A method for storing and releasing hydrogen includes: providing a palladium-copper alloy having a nanostructure; contacting the palladium-copper alloy with hydrogen to generate an spontaneous chemical reaction that dissociates hydrogen into hydrogen protons And into the palladium copper alloy in the form of hydrogen protons; and applying a voltage to the palladium copper alloy containing hydrogen protons to release hydrogen. The method for storing and releasing hydrogen according to item 1 of the scope of patent application, wherein the voltage ranges from 1V to 2V. The method for storing and releasing hydrogen described in item 1 of the scope of patent application, wherein the nanostructure of the palladium copper alloy is selected from one of a core-shell structure and a nanowire. The method for storing and releasing hydrogen according to item 3 of the scope of the patent application, wherein in the palladium copper alloy, the weight percentage of copper is 3% to 70%, and the remaining component is palladium.
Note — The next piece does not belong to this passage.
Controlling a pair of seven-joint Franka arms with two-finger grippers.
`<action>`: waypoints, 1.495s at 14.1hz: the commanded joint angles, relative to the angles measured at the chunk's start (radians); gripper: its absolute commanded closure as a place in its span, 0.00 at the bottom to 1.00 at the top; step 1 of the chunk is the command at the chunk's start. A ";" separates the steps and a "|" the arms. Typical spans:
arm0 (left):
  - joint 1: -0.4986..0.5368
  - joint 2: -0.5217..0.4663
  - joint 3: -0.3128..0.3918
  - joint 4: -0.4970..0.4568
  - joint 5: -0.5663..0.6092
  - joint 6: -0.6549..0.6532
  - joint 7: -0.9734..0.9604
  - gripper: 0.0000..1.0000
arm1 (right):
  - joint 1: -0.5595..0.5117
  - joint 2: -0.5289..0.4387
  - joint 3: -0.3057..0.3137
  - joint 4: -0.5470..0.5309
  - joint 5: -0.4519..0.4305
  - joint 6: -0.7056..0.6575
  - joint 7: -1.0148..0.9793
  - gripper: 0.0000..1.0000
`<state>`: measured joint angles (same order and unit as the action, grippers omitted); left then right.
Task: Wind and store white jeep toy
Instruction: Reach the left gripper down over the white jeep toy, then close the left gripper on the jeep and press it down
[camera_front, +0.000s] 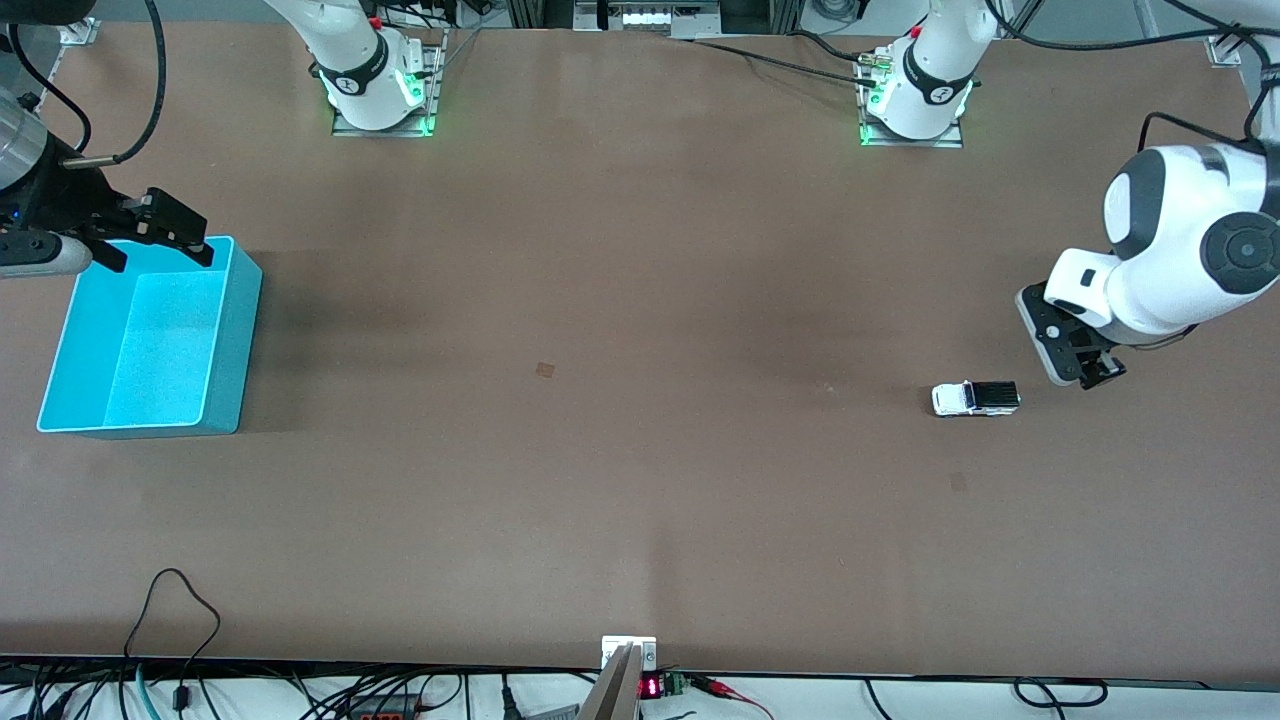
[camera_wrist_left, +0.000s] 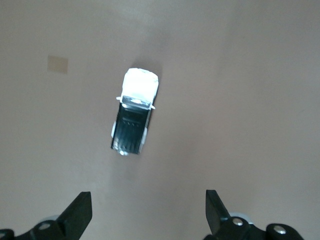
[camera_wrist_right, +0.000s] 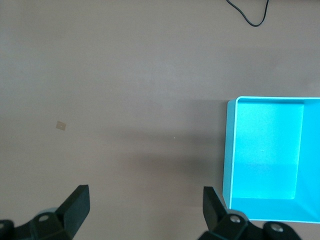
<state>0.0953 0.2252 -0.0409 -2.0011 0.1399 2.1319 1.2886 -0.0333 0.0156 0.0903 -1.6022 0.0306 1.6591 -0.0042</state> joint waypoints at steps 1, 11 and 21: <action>0.006 0.071 -0.005 0.007 0.012 0.101 0.138 0.00 | -0.003 -0.003 -0.001 0.016 0.014 -0.019 -0.013 0.00; 0.021 0.184 -0.007 -0.130 0.012 0.447 0.224 0.00 | -0.003 -0.003 -0.001 0.018 0.014 -0.019 -0.014 0.00; 0.018 0.237 -0.010 -0.133 0.012 0.516 0.225 0.52 | -0.003 -0.003 0.000 0.018 0.014 -0.019 -0.013 0.00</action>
<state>0.1063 0.4559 -0.0433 -2.1386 0.1400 2.6339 1.4966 -0.0334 0.0154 0.0902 -1.5986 0.0306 1.6591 -0.0045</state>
The method for storing and releasing hydrogen according to item 3 of the scope of the patent application, wherein in the palladium copper alloy, the weight percentage of copper is 3% to 40%, and the remaining component is palladium. The method for storing and releasing hydrogen according to item 3 of the scope of the patent application, wherein in the palladium copper alloy, the weight percentage of copper is 5% to 25%, and the remaining component is palladium. The method for storing and releasing hydrogen as described in item 1 of the scope of the patent application, further comprises: controlling the operating flow rate of the hydrogen gas within a flow rate range of 30-50 cm / min, and bringing the hydrogen gas into contact with the palladium copper alloy.